A few weeks ago, Apple introduced OS X Mavericks during its annual Worldwide Developers Conference in San Francisco. The latest version of Apple’s operating system for Mac is focused on new features for power users, and continues to bridge the gap with iPhone, iPad and iPod touch.
Following the WWDC keynote, Apple supplied a number of journalists and members of the press with demo Macs running OS X Mavericks for testing purposes. The results and first impressions are just beginning to flow in now, and we’ve rounded up some of the more interesting opinions ahead.
The real shining point of Mavericks is the continued integration between OS X and iOS. Whether it’s Maps directions shared to your mobile device or passwords being synced from your iPhone to your Mac, Apple is making their entire ecosystem work for the user.
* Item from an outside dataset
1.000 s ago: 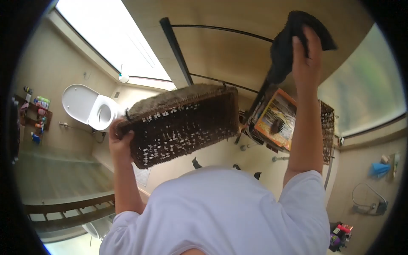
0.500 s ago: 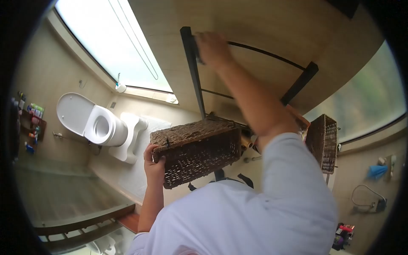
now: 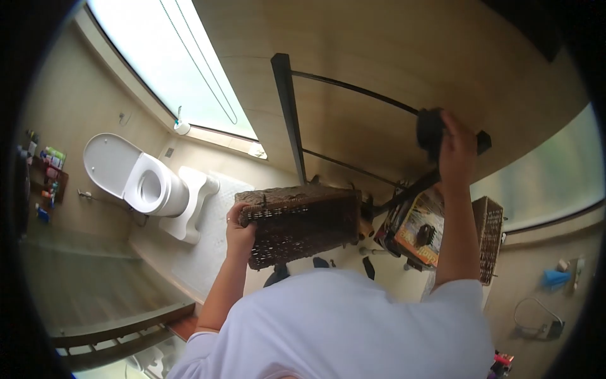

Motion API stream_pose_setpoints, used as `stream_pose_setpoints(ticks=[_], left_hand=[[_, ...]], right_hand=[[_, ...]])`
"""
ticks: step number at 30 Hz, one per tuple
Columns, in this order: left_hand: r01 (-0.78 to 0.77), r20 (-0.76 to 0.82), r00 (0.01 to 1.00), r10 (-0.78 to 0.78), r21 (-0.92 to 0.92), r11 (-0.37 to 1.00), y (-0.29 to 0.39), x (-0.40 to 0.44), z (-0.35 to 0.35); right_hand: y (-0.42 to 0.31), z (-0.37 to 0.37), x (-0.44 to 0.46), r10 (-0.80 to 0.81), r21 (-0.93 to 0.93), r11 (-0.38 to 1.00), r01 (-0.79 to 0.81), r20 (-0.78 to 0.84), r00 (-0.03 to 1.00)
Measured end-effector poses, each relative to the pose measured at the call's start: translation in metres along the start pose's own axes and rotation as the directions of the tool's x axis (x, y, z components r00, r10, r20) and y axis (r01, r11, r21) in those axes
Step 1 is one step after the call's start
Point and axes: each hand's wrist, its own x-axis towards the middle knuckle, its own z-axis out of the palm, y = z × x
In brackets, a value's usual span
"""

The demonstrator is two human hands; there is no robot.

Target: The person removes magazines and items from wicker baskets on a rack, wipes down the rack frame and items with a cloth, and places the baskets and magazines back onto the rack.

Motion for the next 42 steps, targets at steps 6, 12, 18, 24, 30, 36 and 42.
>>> stream_pose_setpoints(ticks=[6, 12, 18, 24, 30, 36, 42], left_hand=[[-0.130, 0.108, 0.988, 0.110, 0.197, 0.972, -0.026, 0.038, 0.024], [-0.179, 0.256, 0.960, 0.111, 0.260, 0.949, -0.024, 0.068, 0.023], [-0.263, 0.390, 0.910, 0.143, 0.274, 0.925, -0.040, 0.099, 0.028], [-0.253, 0.433, 0.894, 0.116, 0.274, 0.928, -0.043, 0.111, 0.036], [-0.295, 0.467, 0.869, 0.167, 0.215, 0.931, -0.052, 0.118, 0.034], [-0.259, 0.481, 0.868, 0.124, 0.227, 0.939, -0.051, 0.121, 0.028], [-0.243, 0.516, 0.852, 0.089, 0.241, 0.940, -0.053, 0.123, 0.027]], right_hand=[[-0.092, 0.009, 0.067, 0.773, 0.978, 0.188, -0.090, -0.091, 0.627], [-0.206, 0.122, 0.106, 0.063, 0.532, 0.846, -0.038, -0.028, 0.998], [-0.219, 0.127, 0.138, 0.188, 0.351, 0.880, -0.319, 0.361, 0.914], [-0.226, 0.136, 0.134, 0.200, 0.421, 0.861, -0.284, 0.232, 0.952], [-0.209, 0.157, 0.145, 0.335, 0.493, 0.793, -0.358, 0.138, 0.932], [-0.252, 0.156, 0.088, 0.332, 0.527, 0.846, -0.084, -0.398, 0.855], [-0.268, 0.267, -0.037, 0.506, 0.409, 0.840, -0.356, -0.355, 0.786]])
David Pierce of The Verge:
For the most part, Mavericks looks and feels just like Mountain Lion, and Lion before it. There’s a new background, but everything from the dock to the menu bar to how you use your computer will feel completely familiar. The changes here have less to do with how you do things than what you use to do them: Apple’s hoping to obviate some of the App Store’s best offerings, instead giving you better versions of its core apps and a few new ones besides.
Brian Heater of Engadget:
While there are some features ported over from iOS, the full mobilification (read: feature crippling) that many feared hasn’t actually come to pass. There are still plenty of things you can do here that your iPhone can’t — but it’s a bit of a bummer to see iOS continuing to largely lead the way in terms of new features. It would be great to see more customization targeted specifically at desktop power users, but as long as PC sales remain relatively stagnant, that’s not likely to change any time soon.
Vincent Nguyen of SlashGear:
Apple saved the revolution for iOS 7 this year. The smartphone and tablet platform was overdue a refresh, and that’s just what Apple has delivered. In contrast, the changes in OS X Mavericks feel solidly evolutionary, and while that has often come to be interpreted as a criticism, in fact it’s exactly what the Mac needs. Apple is poised between its existing users and those fresh to OS X, with iOS often the point of entry. In that sense, Mavericks’ drawing together of the ties between desktop and mobile makes perfect sense.